Below are some records. Return exactly the lines from the one with "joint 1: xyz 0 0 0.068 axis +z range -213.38" to the one with "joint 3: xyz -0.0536", and nothing else.

Extracted records:
..............................

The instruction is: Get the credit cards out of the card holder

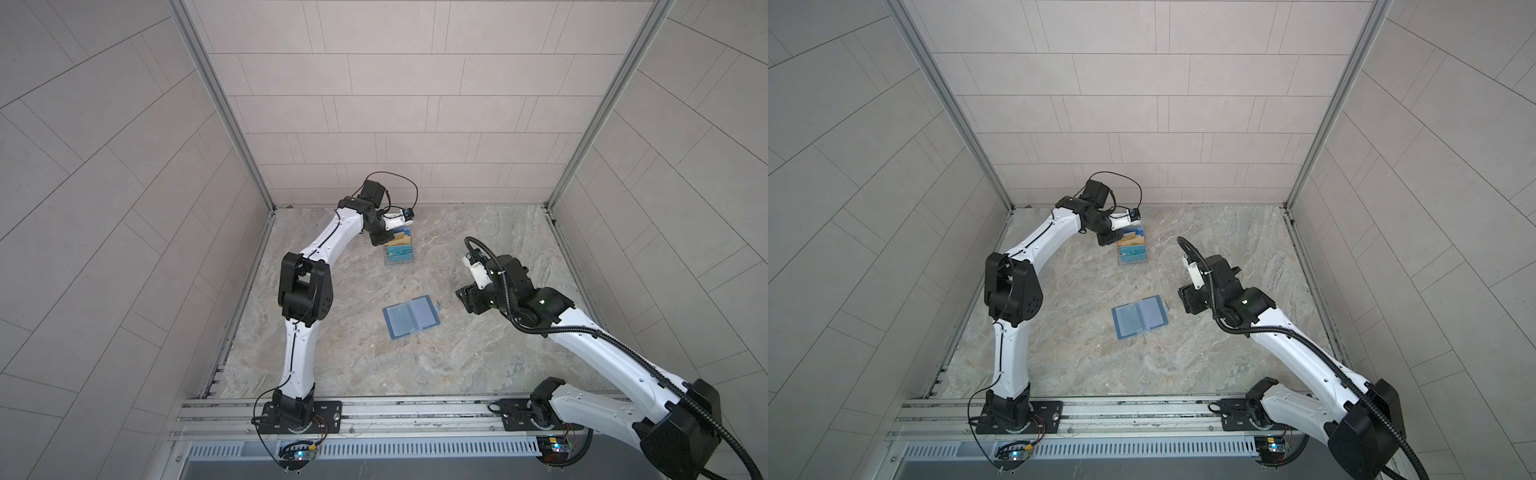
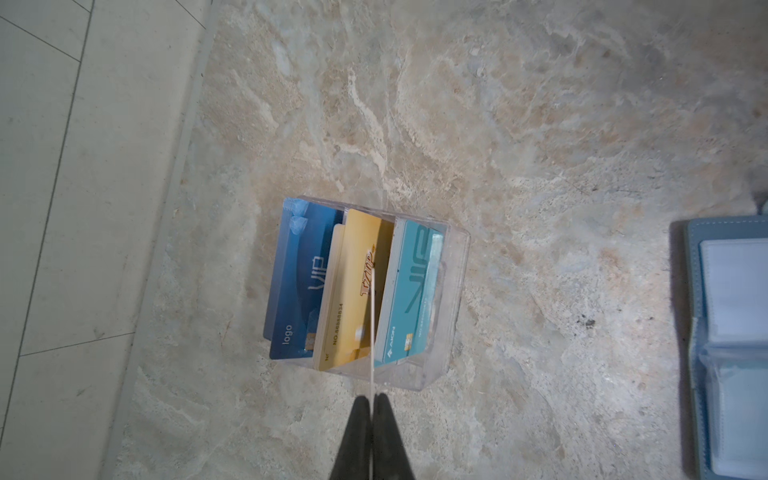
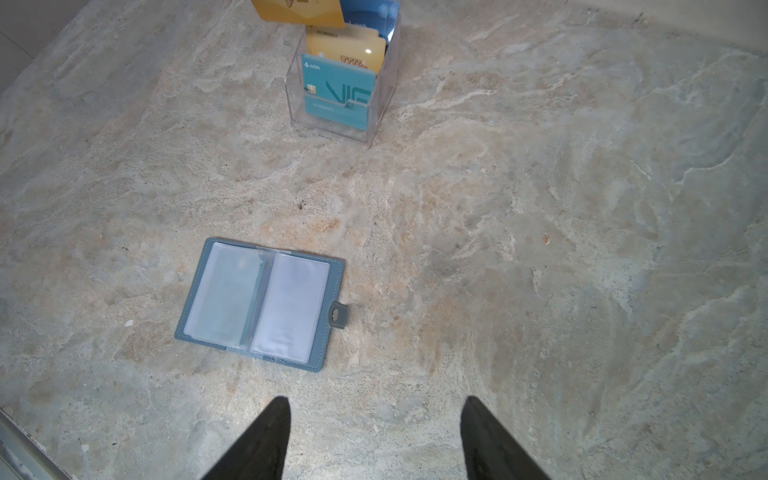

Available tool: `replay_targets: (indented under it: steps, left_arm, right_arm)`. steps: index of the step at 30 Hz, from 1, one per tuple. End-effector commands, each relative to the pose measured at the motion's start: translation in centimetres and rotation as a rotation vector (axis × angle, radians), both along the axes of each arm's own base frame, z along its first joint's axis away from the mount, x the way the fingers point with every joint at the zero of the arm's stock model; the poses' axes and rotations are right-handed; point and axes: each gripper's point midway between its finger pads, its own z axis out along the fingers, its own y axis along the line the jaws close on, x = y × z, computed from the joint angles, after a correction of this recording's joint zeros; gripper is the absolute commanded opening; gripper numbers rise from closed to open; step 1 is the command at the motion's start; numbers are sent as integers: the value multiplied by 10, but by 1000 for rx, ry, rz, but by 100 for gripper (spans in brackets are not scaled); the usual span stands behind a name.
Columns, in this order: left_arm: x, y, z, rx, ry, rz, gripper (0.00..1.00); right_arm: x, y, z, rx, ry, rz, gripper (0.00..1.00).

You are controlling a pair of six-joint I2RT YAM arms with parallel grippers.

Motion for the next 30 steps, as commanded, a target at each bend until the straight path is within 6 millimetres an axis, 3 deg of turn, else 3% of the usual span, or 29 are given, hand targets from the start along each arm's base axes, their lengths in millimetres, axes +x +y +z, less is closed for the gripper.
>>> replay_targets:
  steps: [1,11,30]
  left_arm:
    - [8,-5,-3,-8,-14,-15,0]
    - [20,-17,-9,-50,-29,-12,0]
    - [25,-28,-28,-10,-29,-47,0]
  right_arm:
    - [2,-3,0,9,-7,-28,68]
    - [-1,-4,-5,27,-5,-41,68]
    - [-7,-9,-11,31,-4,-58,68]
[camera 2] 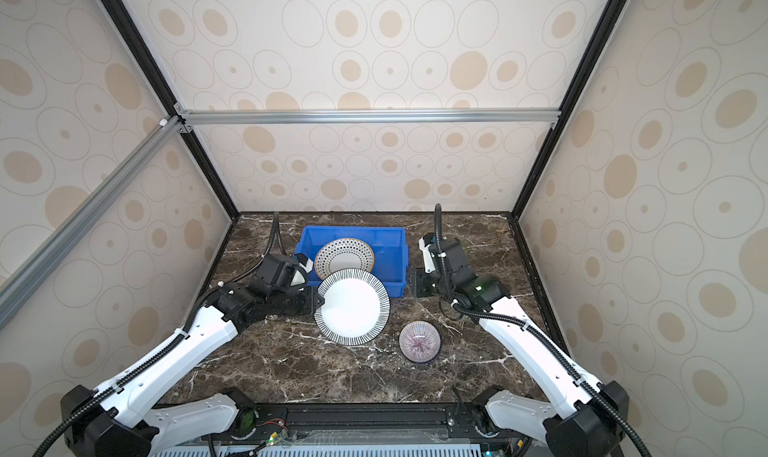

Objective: Place the mixed dishes into the plastic bin
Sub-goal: 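Tilt the striped plate up with the left gripper while right gripper releases and withdraws, then carry the striped plate with the left gripper over the blue bin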

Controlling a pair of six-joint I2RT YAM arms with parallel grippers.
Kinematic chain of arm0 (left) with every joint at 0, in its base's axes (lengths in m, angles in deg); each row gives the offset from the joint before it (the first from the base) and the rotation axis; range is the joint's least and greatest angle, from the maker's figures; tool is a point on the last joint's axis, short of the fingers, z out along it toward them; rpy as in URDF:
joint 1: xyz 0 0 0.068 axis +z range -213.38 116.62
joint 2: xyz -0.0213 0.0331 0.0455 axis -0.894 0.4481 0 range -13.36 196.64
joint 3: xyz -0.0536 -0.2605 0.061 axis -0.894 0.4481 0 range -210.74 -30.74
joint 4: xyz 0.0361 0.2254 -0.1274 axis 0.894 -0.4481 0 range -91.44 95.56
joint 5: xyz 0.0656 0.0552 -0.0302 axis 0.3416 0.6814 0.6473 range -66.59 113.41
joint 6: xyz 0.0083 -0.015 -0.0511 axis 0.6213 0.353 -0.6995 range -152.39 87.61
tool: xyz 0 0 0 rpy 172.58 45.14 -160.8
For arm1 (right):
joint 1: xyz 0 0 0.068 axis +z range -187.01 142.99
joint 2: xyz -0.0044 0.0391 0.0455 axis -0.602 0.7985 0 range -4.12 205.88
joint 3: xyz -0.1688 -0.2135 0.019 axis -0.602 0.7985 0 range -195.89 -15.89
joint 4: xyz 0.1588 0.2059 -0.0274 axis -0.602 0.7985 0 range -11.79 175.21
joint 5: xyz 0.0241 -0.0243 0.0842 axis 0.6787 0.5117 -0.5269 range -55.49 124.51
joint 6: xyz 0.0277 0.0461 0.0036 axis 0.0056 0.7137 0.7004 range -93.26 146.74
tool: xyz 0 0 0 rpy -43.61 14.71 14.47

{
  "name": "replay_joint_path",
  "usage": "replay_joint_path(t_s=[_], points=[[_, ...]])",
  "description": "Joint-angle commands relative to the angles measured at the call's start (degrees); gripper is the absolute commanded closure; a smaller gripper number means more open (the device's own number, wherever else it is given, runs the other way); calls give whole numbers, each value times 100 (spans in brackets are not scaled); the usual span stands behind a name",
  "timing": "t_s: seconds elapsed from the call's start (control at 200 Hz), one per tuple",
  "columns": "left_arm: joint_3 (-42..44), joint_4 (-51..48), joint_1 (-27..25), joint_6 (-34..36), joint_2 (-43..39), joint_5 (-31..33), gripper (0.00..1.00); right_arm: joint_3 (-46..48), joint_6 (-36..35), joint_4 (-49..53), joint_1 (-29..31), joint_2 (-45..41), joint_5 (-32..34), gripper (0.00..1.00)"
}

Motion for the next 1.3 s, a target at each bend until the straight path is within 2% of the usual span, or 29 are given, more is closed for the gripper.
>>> replay_joint_path(t_s=[0.0, 0.24, 0.425, 0.85, 1.036, 1.296], points=[[-540, 466, -36, 109, 41, -192, 100, -6, 46, -69, -105, -41, -129, 54], [-980, 426, -23, 190, 485, -4, 100, -6, 46, -181, -329, 88, -292, 54], [-1400, 558, 61, 337, 902, -118, 100, -172, 10, -140, -471, 347, -433, 54], [-1799, 1121, 834, 572, 1577, -902, 100, -366, 54, -191, -599, 627, -462, 54], [-2305, 1148, 1085, 827, 2016, -993, 100, -581, 177, -207, -599, 894, -647, 54], [-2587, 1305, 1507, 961, 2493, -1280, 100, -713, 133, -201, -608, 995, -526, 54]])
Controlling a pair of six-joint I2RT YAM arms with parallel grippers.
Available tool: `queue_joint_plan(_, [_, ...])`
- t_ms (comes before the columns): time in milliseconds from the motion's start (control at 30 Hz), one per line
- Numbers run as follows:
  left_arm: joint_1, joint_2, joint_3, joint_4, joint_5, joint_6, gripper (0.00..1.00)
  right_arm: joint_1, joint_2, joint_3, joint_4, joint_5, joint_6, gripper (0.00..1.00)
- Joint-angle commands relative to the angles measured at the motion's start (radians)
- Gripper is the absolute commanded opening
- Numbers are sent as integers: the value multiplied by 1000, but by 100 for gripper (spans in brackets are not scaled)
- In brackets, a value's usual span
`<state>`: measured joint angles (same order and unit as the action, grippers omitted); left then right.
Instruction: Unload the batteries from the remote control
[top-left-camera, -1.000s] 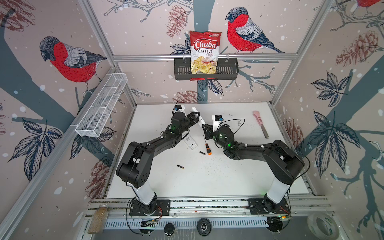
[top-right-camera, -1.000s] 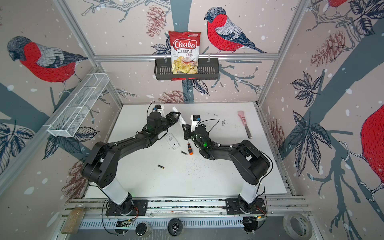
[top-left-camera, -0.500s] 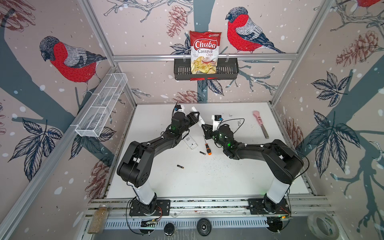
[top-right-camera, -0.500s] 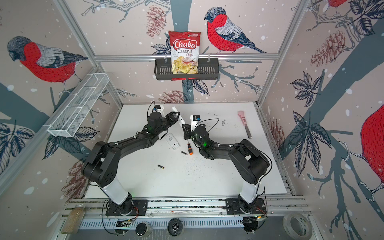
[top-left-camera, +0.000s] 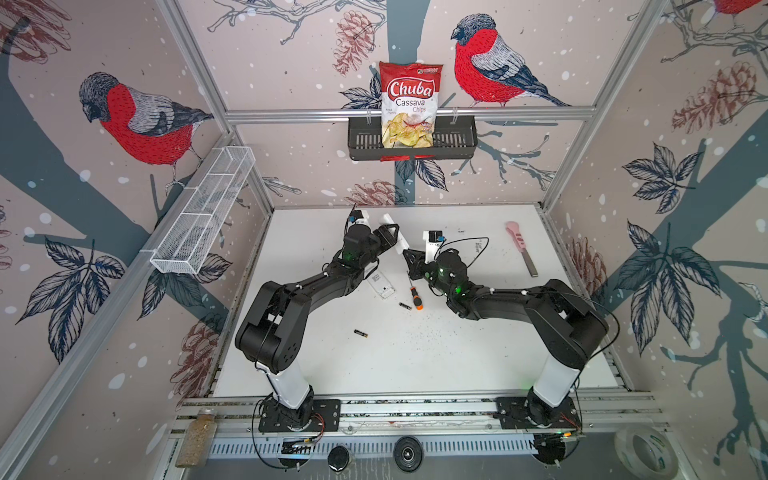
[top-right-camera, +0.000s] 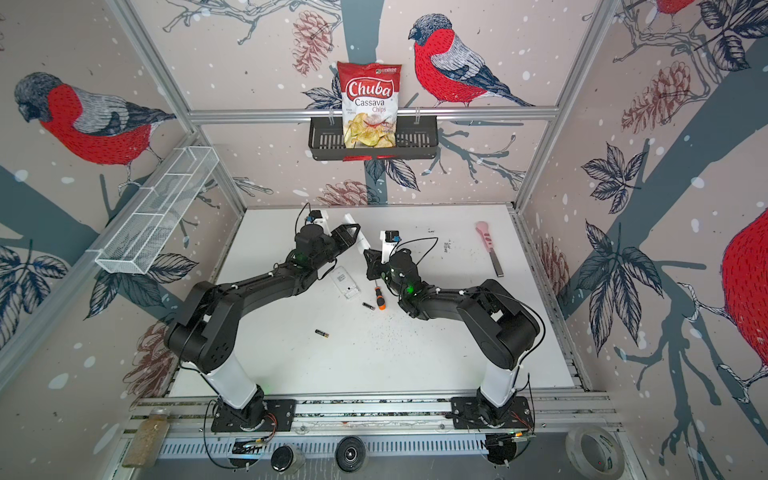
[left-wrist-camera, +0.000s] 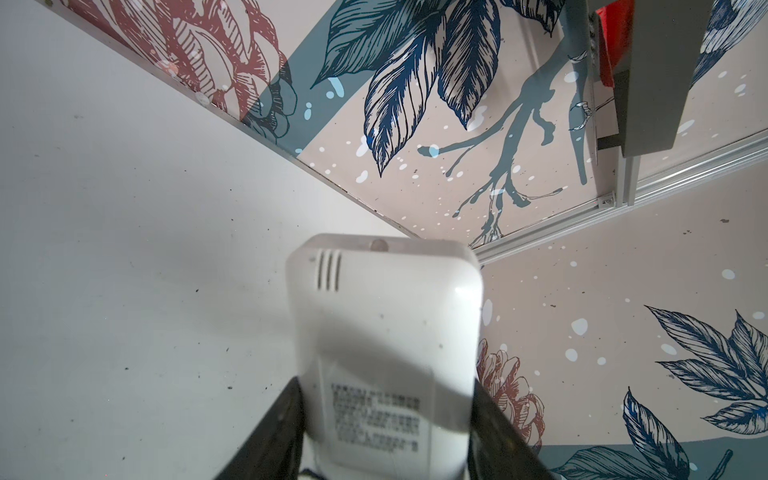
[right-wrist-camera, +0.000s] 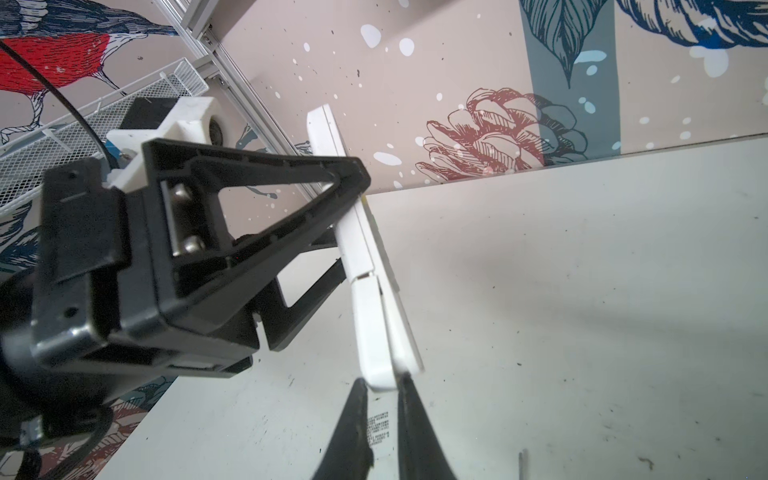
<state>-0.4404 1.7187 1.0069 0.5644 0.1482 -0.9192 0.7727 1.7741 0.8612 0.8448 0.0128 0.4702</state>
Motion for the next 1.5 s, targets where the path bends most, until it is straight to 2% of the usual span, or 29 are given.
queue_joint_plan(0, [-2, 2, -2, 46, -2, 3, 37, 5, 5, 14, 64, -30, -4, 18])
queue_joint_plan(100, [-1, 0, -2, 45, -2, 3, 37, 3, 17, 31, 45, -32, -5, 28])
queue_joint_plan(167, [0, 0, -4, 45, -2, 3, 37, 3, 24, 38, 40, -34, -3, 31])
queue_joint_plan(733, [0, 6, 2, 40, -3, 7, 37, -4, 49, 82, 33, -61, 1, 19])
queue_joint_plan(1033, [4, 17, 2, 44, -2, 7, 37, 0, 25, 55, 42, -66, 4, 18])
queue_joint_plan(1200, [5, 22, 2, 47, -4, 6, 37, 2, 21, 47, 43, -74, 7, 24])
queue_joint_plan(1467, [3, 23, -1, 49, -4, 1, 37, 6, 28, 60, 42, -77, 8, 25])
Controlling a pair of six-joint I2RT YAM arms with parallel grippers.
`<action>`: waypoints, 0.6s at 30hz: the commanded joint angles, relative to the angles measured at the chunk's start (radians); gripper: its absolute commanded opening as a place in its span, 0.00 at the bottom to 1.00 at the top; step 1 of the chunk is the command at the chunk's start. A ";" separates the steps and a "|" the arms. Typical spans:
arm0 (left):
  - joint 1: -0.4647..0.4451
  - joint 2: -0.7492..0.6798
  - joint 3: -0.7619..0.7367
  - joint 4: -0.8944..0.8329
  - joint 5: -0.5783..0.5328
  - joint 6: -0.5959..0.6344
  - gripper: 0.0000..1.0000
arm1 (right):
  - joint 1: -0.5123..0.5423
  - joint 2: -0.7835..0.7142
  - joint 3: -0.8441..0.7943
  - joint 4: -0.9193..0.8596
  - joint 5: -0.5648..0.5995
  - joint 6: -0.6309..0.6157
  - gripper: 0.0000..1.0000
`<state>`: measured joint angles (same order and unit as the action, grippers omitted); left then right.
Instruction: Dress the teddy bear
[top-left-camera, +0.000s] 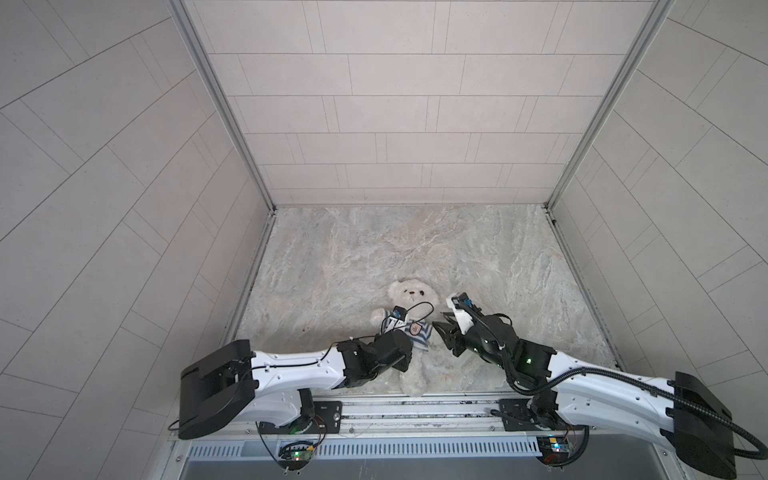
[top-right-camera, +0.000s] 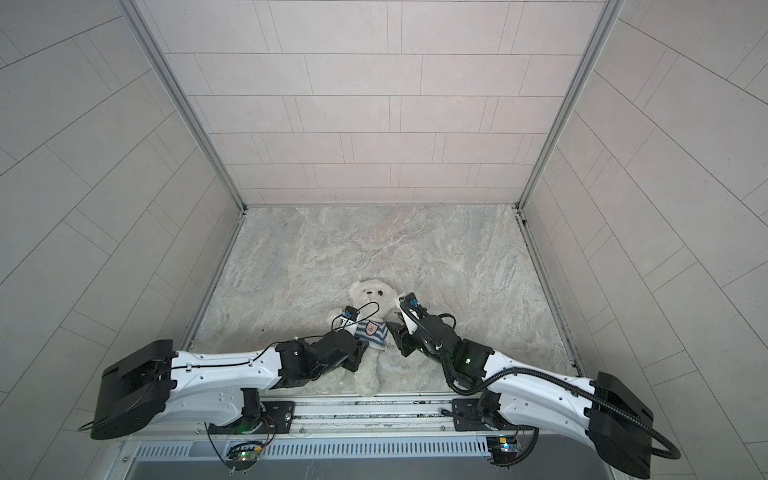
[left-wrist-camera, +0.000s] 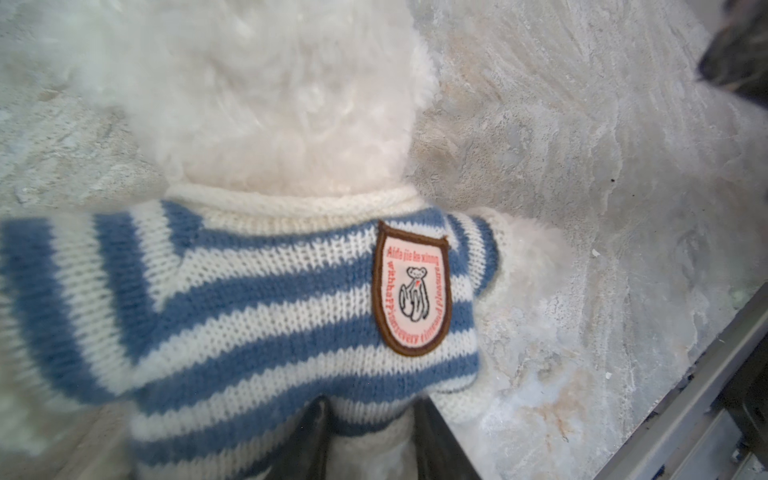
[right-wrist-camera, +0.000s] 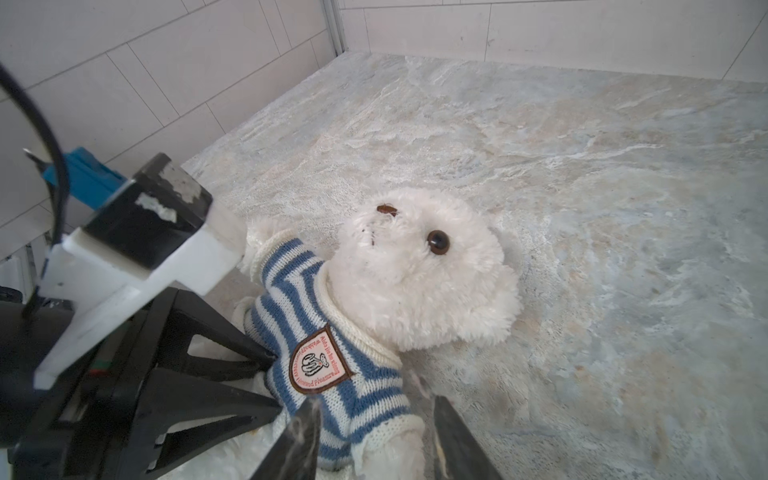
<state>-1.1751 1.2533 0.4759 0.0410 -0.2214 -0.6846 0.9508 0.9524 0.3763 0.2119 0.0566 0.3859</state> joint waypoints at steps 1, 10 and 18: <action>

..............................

| Output for this exercise |
joint 1: xyz 0 0 0.068 axis +z range -213.38 116.62
joint 2: xyz -0.0213 0.0331 0.0455 axis -0.894 0.4481 0 range -13.36 196.64
joint 3: xyz -0.0536 -0.2605 0.061 axis -0.894 0.4481 0 range -210.74 -30.74

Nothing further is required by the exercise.